A random variable $X$ takes the value $\lambda_A$ with probability $\frac{1}{2}$ and $\lambda_B$ with probability $\frac{1}{2}$. Another random variable $Y$ is ~Poisson($\lambda_A$) if X = $\lambda_A$ and ~Poisson($\lambda_B$) if X = $\lambda_B$.
I need help calculating $Var(Y)$ and $Cov(X, Y)$. I first found $E(Y) = E(Y | X = \lambda_A)P(X = \lambda_A) + E(Y | X = \lambda_B)P(X = \lambda_B)$ = $\frac{1}{2} \lambda_A + \frac{1}{2} \lambda_B$. $E(X) = \frac{1}{2} \lambda_A + \frac{1}{2} \lambda_B$
$E(Y^2) = \frac{1}{2} (\lambda_A^2 + \lambda_A) + \frac{1}{2} (\lambda_B^2 + \lambda_B)$
$E(XY) = E(XY | X = \lambda_A)P(X = \lambda_A) + E(XY | X - \lambda_B)P(X = \lambda_B) = \frac{1}{2} \lambda_A^2 + \frac{1}{2} \lambda_B^2$
So then I can calculate $Var(Y) = E(Y^2) - E(Y)^2$ and $Cov(X, Y) = E(XY) - E(X)E(Y)$?

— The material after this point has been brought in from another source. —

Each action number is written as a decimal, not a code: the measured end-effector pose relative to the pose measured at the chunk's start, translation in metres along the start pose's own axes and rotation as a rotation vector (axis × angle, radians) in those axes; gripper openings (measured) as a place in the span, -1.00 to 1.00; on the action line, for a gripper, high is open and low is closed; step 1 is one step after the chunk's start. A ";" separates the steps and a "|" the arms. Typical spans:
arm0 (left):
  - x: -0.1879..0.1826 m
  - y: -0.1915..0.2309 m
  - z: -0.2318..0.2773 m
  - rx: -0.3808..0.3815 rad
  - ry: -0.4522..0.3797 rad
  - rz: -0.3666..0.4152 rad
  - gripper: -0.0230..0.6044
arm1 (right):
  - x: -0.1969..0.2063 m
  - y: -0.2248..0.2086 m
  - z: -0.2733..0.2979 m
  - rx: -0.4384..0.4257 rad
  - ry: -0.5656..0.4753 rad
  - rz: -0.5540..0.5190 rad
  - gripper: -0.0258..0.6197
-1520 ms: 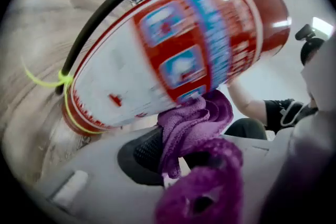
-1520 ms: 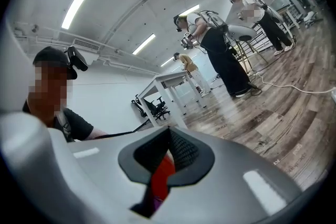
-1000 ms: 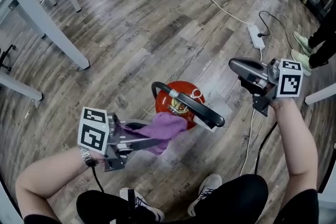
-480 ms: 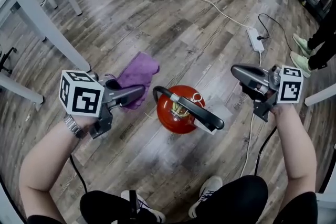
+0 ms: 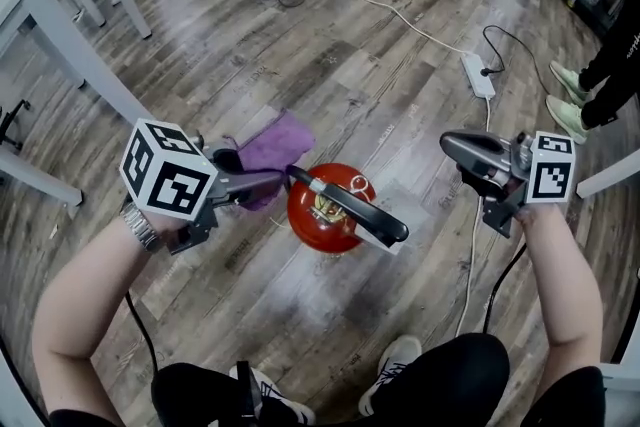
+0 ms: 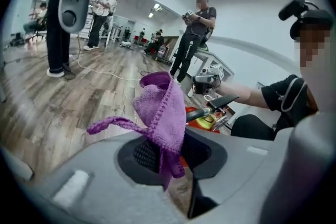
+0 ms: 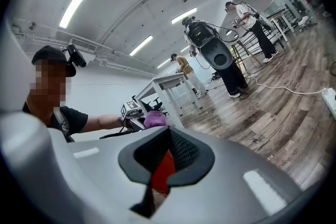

Am I on the right track for this problem?
Generally you are on the right track. Alternatively, you can use Eve's law to compute the variance quickly. Eve's law (or the variance decomposition formula) states:
$$\text{Var}(Y) = E[\text{Var}(Y|X)] + \text{Var}(E[Y|X]).$$
Now, because $Y \sim \text{Poi(X)},$ we have that
$$E[Y|X] = \text{Var(Y|X)} = X.$$
Thus,
$$\text{Var}(Y) = E(X)+\text{Var}(X).$$
Now, there is a similar covariance decomposition formula, but it is just as easy to compute it as you've stated.